Empathy—the ability to read and understand other’s emotions, needs, and thoughts—is one of the core competencies of emotional intelligence and a critical leadership skill. It is what allows us to influence, inspire, and help people achieve their dreams and goals. Empathy enables us to connect with others in a real and meaningful way, which in turn makes us happier—and more effective—at work.
Many people mistakenly believe that empathy—like other emotional intelligence competencies—is something you’re born with or not. But it’s not that simple.
In fact, we all have the capacity for empathy. Neuroscientist V.S. Ramachandran’s studies have helped us understand that we have physical structures in our brains—called mirror neurons—that help us understand others’ experiences and feelings. When you walk into a meeting late where a heated discussion has been taking place and the hairs on your arms stand up, it’s not just that you’ve been able to read the body language in the room and recognized that a fight’s happening. Your mirror neurons are actually reflecting the feelings of the people present. You start feeling as they do—even though you just joined them and haven’t been involved in the fight.
Getting Better at Empathy
Developing empathy requires self-awareness, self-management, patience, endurance, and lots and lots of practice but you can learn it with time and dedication. It starts with having a dream—a vision of the future that means enough for you to put in the hard work needed to change old habits. And, you need to accept how important empathy is at work–and perhaps, as in Miguel’s case, the realization of the damage done by not having it.

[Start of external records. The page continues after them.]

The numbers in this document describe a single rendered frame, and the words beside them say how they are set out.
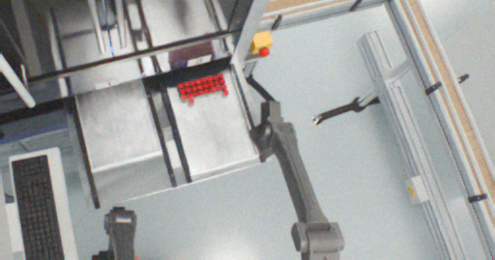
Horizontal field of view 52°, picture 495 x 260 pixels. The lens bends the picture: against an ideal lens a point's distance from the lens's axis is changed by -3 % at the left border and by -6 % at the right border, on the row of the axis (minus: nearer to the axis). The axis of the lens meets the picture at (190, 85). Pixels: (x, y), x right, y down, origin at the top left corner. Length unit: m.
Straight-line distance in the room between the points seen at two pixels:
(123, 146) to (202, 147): 0.29
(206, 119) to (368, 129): 1.36
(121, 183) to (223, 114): 0.46
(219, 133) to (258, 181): 0.94
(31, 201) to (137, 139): 0.46
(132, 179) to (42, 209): 0.36
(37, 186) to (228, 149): 0.72
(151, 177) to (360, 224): 1.43
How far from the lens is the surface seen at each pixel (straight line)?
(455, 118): 2.24
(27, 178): 2.07
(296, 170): 1.37
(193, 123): 2.00
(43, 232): 2.03
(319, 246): 1.24
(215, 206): 2.84
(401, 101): 2.63
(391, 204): 3.11
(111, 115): 2.00
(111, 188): 1.95
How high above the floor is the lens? 2.81
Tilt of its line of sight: 71 degrees down
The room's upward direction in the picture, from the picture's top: 12 degrees clockwise
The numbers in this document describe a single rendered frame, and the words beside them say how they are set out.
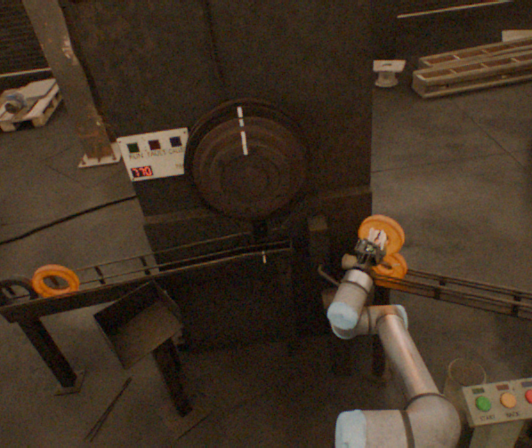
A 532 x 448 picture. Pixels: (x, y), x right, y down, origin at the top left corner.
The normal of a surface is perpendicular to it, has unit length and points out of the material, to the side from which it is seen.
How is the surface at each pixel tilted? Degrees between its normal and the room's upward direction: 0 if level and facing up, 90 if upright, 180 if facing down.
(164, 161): 90
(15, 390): 0
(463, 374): 0
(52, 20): 90
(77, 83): 90
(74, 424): 0
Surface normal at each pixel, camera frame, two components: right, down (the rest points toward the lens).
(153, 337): -0.18, -0.75
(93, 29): 0.07, 0.60
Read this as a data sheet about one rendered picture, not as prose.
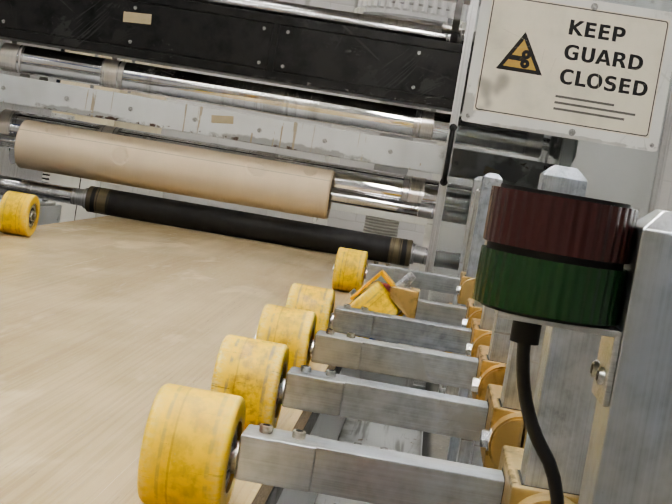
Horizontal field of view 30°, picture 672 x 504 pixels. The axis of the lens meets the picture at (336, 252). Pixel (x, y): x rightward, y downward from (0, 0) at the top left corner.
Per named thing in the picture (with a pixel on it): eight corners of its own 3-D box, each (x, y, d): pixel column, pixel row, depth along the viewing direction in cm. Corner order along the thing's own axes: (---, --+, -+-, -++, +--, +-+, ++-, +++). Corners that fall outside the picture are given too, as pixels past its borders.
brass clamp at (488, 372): (521, 398, 136) (529, 352, 136) (530, 423, 122) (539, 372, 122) (464, 388, 136) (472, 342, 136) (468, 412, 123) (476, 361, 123)
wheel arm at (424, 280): (614, 321, 231) (618, 301, 230) (617, 323, 227) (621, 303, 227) (347, 275, 234) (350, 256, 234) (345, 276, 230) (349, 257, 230)
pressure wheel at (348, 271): (364, 267, 226) (359, 302, 231) (369, 243, 233) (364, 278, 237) (331, 261, 227) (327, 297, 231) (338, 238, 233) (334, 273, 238)
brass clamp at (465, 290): (485, 302, 235) (490, 275, 235) (488, 310, 222) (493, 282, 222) (453, 296, 236) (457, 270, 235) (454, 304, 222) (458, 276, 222)
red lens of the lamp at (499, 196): (618, 257, 54) (627, 207, 54) (640, 268, 48) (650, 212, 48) (480, 234, 55) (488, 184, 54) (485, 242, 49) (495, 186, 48)
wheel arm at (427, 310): (664, 362, 180) (667, 341, 180) (667, 365, 178) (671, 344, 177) (413, 318, 183) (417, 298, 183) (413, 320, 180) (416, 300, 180)
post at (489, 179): (457, 433, 230) (502, 174, 226) (457, 437, 227) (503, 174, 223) (438, 429, 230) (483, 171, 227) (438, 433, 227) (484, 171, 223)
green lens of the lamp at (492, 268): (607, 314, 54) (616, 264, 54) (628, 332, 48) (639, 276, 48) (470, 291, 55) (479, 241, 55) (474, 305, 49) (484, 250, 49)
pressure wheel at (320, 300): (324, 338, 152) (324, 362, 159) (336, 279, 155) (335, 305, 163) (276, 329, 152) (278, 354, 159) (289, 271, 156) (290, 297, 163)
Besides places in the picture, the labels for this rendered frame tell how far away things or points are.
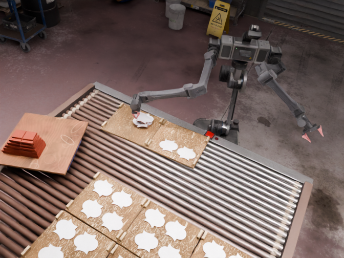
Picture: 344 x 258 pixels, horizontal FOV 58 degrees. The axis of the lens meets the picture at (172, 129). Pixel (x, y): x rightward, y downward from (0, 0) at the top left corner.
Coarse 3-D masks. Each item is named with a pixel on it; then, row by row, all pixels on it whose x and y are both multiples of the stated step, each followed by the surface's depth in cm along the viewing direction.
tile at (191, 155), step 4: (180, 148) 243; (184, 148) 244; (188, 148) 244; (180, 152) 241; (184, 152) 241; (188, 152) 241; (192, 152) 242; (180, 156) 238; (184, 156) 238; (188, 156) 238; (192, 156) 239
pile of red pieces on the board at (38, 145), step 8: (16, 136) 203; (24, 136) 204; (32, 136) 204; (8, 144) 208; (16, 144) 205; (24, 144) 205; (32, 144) 203; (40, 144) 213; (8, 152) 212; (16, 152) 211; (24, 152) 210; (32, 152) 209; (40, 152) 214
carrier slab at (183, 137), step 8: (160, 128) 258; (168, 128) 258; (176, 128) 259; (184, 128) 260; (160, 136) 252; (168, 136) 252; (176, 136) 253; (184, 136) 254; (192, 136) 255; (200, 136) 255; (152, 144) 245; (184, 144) 248; (192, 144) 248; (200, 144) 249; (160, 152) 240; (168, 152) 241; (176, 152) 241; (200, 152) 244; (176, 160) 236; (184, 160) 236; (192, 160) 237
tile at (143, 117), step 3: (135, 114) 252; (141, 114) 256; (144, 114) 258; (138, 117) 252; (141, 117) 254; (144, 117) 255; (147, 117) 257; (138, 120) 249; (141, 120) 251; (144, 120) 253; (147, 120) 255; (144, 123) 251
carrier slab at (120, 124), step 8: (120, 112) 267; (128, 112) 268; (144, 112) 270; (112, 120) 260; (120, 120) 260; (128, 120) 261; (104, 128) 252; (112, 128) 253; (120, 128) 254; (128, 128) 255; (136, 128) 255; (144, 128) 256; (152, 128) 257; (120, 136) 248; (128, 136) 249; (136, 136) 249; (144, 136) 250; (152, 136) 251

Here are a few simple things you can begin to do:
- Observe, listen, and ask questions. Pay attention to people’s body language rather than obsessing about what you’re going to say next. This can be harder than it sounds, because you have to let go of the notion that you know what’s best or have the right answer. You also need to stop assuming that you know what people were thinking and feeling—you probably don’t. And even if you are right, or partly right, there’s always more to learn if you’re quiet and curious.
- Avoid distractions and try to be more fully present when you are with people. This too is difficult for the simple reason that our organizations are insanely distracting. There’s always a deadline looming, a crisis to deal with, or an annoyance to put to rest. All of this takes us out of the moment and puts us into a “sky is falling” mentality. When we are in this state of mind, our bodies are poised for fight-flight—just the opposite of what we need in order to build good relationships. It is very, very tough to get out state. The only way I know to do it is through mindfulness practices like deep breathing and meditation.
- Stop multi-tasking. Multi-tasking is really doing more than one thing with less than your whole brain. That might be fine when you are walking and chewing gum, but it’s not ok when it comes to complex cognitive tasks or dealing with people. If you are writing an email to one person while talking with another, neither one is getting the best of you. And at least one of them knows it.
By doing these things, you set yourself up to learn and practice the deeper behaviors required for empathy—to ask people for feedback about how they perceive you rather than assuming you know; to talk about how people feel rather than dismissing people’s emotions as irrelevant or unimportant; to make them believe you see them and that you care. People want to feel loved and appreciated at work – and if you’re not giving them that, you’re not succeeding as a leader.